**Your instructions:** Every line below that contains the word "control" must be copied.

Source material START

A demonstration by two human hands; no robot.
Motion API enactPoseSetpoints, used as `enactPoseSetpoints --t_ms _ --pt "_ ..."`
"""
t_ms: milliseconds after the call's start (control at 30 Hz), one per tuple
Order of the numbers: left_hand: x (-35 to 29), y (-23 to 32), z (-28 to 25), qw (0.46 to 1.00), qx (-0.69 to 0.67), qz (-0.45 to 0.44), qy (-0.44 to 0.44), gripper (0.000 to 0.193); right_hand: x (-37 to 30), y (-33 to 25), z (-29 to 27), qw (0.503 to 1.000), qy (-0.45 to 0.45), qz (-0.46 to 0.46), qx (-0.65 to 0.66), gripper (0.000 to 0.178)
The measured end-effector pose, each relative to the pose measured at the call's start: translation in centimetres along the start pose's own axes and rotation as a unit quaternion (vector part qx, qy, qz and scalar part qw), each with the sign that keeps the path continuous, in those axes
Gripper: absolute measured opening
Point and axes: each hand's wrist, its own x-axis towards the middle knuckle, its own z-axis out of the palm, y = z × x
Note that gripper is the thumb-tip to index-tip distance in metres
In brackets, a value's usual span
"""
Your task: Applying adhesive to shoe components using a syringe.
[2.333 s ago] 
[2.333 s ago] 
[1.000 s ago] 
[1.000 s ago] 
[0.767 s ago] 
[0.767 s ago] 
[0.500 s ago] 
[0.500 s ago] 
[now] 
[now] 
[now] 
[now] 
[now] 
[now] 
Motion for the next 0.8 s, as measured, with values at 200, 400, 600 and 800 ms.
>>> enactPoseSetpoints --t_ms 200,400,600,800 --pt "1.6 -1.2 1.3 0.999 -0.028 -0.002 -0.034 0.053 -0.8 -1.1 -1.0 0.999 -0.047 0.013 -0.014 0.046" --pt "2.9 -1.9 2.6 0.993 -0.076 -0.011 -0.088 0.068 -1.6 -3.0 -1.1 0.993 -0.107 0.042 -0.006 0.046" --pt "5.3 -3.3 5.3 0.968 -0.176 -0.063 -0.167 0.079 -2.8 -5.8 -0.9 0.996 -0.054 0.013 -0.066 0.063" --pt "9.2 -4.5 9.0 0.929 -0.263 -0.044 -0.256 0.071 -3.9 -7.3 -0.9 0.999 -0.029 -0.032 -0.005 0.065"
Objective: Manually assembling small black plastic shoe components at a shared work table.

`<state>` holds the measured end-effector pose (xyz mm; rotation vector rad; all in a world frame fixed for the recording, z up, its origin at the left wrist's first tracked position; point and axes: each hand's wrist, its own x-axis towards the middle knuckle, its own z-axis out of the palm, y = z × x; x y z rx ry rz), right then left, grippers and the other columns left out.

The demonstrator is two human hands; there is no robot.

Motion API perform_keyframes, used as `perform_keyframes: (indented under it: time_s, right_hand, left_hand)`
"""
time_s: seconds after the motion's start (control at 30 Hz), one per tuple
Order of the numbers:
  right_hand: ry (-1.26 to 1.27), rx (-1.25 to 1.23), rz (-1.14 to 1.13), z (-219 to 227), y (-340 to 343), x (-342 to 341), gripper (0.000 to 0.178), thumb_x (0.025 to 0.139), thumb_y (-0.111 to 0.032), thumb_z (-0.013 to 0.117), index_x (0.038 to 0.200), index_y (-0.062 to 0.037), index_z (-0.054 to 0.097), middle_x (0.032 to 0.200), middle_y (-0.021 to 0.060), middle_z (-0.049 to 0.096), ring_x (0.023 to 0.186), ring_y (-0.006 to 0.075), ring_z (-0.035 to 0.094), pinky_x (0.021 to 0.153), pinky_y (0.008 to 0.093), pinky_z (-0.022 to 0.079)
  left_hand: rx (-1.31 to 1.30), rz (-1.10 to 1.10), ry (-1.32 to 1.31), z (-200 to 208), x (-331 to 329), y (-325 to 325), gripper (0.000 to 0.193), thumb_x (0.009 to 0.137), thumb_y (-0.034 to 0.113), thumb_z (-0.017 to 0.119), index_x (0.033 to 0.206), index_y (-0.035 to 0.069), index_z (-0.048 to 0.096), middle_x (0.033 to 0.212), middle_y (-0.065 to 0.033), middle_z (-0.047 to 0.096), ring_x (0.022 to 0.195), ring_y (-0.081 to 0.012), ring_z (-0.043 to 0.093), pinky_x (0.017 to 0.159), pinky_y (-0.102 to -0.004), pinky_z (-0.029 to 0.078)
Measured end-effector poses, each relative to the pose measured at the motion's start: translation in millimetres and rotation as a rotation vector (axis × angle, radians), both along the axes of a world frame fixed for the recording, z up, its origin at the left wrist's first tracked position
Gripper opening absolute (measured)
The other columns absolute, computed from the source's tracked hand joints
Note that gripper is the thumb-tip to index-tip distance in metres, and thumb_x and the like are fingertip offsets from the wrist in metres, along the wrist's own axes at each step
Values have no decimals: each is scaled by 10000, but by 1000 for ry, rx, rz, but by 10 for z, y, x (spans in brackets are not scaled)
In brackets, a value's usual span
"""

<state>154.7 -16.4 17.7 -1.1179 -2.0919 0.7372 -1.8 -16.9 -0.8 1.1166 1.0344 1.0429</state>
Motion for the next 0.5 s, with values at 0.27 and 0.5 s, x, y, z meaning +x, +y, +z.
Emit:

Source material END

**Task solution:**
t_ms: milliseconds after the call's start (control at 30 Hz), one per tuple
time_s: seconds after the motion's start (control at 30 Hz), one per tuple

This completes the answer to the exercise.